Ein »unwürdiges Hickhack« soll soll nach Angaben von Klaus Ness beendet werden, indem der Landtag zwei Parlamentsvizepräsidenten wählt - ein Vorschlag, den die oppositionellen Grünen unterstützen. Bislang gab es nur einen Stellvertreterposten, der traditionsgemäß der zweitstärksten Fraktion zugestanden hat. Begünstigt durch die Veränderung wäre die Linksfraktion, aus deren Reihen die bisherige Landtagsvizepräsidentin Gerrit Große stammt. Denn seit der jüngsten Landtagswahl ist die LINKE nur noch drittstärkste Fraktion und hätte damit ihren Anspruch auf den Posten verwirkt. Sie würde nach der alten Regelung leer ausgehen. Als die PDS Opposition war, hat sie den zweiten Stellvertreter gefordert, als die CDU Opposition wurde, hat sie den Posten für sich reklamiert. »Das muss ein Ende haben«, sagte Ness. Er gab bekannt, dass diese Entscheidung den Steuerzahler 137 000 Euro pro Jahr kostet, denn zu finanzieren sind Zuschläge für den zusätzlichen Vizepräsidenten, ein Dienstfahrzeug und ein extra Büro. Für die Arbeitsfähigkeit des Parlaments sei das eine sinnvolle Ausgabe, meinte Ness. Die gefundene Lösung könne dabei helfen, »eine gute Atmosphäre« im Parlament herzustellen.

Die künftige Landtagspräsidentin Stark wurde 1963 in Bernau geboren.

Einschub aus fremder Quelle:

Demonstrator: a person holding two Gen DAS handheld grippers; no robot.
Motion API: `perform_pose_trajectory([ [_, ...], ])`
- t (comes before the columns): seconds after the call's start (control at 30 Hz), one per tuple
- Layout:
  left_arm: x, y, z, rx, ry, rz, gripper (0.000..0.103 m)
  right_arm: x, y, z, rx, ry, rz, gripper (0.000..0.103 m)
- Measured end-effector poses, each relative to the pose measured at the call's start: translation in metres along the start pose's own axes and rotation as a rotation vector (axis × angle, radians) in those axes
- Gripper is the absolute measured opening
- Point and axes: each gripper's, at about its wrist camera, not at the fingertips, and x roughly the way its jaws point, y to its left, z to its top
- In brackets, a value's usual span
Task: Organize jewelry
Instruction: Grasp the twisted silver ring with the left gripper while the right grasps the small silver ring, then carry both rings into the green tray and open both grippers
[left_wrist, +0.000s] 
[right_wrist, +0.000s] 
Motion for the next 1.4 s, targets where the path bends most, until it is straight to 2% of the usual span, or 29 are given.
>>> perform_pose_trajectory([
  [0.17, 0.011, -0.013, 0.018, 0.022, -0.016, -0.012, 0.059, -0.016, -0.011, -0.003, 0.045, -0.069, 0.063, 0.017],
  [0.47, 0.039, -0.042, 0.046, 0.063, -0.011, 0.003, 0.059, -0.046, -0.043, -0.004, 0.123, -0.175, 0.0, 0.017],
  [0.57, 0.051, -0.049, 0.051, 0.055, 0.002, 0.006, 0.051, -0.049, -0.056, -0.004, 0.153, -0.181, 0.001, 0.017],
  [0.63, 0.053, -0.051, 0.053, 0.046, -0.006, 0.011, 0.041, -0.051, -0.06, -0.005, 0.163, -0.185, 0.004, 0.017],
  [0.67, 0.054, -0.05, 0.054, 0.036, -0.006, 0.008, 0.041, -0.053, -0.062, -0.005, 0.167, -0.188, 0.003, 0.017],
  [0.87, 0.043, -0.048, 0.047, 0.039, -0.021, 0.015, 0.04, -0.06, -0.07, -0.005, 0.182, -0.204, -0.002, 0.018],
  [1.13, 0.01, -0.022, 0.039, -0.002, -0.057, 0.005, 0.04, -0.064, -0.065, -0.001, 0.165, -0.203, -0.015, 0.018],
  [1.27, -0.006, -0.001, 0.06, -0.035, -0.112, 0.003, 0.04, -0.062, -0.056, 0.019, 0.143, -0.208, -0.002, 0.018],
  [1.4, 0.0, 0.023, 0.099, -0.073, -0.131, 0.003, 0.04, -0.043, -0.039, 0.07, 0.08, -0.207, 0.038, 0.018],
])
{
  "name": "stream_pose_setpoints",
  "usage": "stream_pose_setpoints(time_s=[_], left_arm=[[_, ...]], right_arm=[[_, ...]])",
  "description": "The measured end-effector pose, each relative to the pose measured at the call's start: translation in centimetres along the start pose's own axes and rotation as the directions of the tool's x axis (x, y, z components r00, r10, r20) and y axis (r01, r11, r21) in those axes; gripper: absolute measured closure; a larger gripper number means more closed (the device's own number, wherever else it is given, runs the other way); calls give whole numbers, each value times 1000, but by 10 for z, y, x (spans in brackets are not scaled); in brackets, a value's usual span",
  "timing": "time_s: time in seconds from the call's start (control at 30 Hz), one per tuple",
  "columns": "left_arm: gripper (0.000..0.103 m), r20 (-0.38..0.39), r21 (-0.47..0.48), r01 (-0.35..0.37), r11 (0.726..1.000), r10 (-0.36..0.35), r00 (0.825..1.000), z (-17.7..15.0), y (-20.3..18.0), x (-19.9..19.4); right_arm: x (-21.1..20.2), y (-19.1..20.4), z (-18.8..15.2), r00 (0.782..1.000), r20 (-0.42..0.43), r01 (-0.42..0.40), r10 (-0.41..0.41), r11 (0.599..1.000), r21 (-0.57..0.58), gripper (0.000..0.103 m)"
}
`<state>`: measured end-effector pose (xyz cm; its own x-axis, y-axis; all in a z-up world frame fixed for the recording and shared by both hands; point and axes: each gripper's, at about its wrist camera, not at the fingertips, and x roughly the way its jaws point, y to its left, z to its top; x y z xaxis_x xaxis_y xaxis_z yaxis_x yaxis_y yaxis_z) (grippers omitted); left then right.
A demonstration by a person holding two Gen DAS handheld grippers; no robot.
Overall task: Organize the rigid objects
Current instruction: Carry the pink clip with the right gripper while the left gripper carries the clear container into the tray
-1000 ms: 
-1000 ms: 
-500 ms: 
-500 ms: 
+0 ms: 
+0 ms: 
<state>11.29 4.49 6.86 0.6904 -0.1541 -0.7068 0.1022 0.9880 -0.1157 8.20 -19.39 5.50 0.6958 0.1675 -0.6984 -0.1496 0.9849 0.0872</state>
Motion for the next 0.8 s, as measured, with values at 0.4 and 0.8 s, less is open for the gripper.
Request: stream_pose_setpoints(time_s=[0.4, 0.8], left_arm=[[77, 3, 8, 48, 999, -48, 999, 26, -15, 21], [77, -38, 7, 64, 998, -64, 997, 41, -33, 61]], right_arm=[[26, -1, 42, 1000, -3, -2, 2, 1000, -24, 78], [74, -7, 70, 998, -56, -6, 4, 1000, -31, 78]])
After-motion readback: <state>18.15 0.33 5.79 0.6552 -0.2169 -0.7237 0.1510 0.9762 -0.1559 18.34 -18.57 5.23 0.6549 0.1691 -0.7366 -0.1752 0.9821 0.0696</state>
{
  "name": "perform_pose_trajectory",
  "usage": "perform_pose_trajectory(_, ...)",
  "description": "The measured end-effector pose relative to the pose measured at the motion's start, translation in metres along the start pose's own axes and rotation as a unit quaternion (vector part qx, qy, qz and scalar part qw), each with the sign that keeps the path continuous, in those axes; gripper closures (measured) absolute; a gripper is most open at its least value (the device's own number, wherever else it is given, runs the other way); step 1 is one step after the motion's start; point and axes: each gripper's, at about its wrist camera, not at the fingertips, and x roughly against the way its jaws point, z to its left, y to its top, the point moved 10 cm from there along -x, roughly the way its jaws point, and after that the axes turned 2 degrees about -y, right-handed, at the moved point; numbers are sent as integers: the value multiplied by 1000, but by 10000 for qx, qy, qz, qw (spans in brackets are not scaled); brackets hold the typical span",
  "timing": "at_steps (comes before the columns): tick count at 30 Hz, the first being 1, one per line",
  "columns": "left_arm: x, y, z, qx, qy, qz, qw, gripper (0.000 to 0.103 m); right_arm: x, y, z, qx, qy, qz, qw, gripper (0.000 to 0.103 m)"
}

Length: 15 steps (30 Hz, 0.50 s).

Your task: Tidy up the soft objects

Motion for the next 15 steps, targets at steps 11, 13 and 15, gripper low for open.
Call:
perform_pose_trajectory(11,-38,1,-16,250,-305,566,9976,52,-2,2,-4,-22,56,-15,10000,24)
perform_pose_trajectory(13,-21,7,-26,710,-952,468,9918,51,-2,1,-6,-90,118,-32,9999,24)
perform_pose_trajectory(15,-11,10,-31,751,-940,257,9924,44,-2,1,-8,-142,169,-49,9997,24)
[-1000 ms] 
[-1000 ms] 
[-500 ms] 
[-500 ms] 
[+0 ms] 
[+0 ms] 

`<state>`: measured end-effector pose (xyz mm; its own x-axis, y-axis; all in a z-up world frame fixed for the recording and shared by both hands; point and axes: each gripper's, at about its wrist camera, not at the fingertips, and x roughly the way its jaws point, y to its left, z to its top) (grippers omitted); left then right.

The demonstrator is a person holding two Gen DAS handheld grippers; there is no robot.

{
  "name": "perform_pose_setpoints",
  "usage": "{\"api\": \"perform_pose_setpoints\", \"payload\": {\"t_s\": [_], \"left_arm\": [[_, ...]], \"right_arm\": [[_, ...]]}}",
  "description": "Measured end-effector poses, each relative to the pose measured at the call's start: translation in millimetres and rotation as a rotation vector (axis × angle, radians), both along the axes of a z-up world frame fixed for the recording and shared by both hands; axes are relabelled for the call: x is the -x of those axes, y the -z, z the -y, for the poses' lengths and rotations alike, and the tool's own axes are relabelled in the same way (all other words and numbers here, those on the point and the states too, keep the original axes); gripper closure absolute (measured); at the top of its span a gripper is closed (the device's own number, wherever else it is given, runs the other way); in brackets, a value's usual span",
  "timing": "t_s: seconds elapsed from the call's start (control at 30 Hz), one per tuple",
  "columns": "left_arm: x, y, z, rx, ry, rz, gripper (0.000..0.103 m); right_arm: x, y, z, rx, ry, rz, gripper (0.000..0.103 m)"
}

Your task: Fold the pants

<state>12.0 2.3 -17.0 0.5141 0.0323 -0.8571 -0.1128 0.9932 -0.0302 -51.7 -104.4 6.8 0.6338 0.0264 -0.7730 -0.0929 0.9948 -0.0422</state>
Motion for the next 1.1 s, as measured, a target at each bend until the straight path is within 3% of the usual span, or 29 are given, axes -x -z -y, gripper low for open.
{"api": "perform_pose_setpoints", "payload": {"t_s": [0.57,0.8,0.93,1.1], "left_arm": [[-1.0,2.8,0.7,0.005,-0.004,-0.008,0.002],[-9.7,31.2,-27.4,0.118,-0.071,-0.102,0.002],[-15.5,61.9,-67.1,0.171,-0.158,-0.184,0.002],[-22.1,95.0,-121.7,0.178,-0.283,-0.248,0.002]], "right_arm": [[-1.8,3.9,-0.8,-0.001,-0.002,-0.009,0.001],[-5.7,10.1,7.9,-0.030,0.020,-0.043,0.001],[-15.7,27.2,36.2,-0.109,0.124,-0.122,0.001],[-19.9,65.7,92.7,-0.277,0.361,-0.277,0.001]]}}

Sie ist verheiratet und hat zwei Töchter. Ihre berufliche Laufbahn als Maschinenteilkonstrukteurin begann sie 1979 in der Betriebsakademie des Schwermaschinenkombinates »Ernst Thälmann«. Sie trat im Dezember 1989 der ostdeutschen Sozialdemokratie bei und wurde im Prozess der deutschen Wiedervereinigung Beauftragte der Bundesregierung für den Bezirk Frankfurt (Oder). Vor einigen Jahren gelang es der SPD nicht, Stark als Präsidentin des Landesrechnungshofs zu installieren. Am Dienstag sagte Stark zu dieser Geschichte, sie habe das nicht als Scheitern empfunden, das Leben halte Höhen und Tiefen bereit und sie fordere von sich selbst, mit Niederlagen professionell umzugehen.

Nachgesagt wird Stark ein gutes Verhältnis zum Landtagsabgeordneten Christoph Schulze, der die SPD verlassen hat und diesmal für die Freien Wähler ins Parlament eingezogen ist. Die drei Abgeordneten der Freien Wähler wünschen sich den Fraktionsstatus, doch laut Gesetz sind dafür vier Abgeordnete erforderlich. »Irgendwo muss man eine Grenze ziehen«, sagte der SPD-Fraktionsvorsitzende Ness. Britta Stark ergänzte, die Rechte der Abgeordneten in Brandenburg seien schon heute vergleichsweise weit gefasst, man müsse den Status Gruppe oder Fraktion bereden.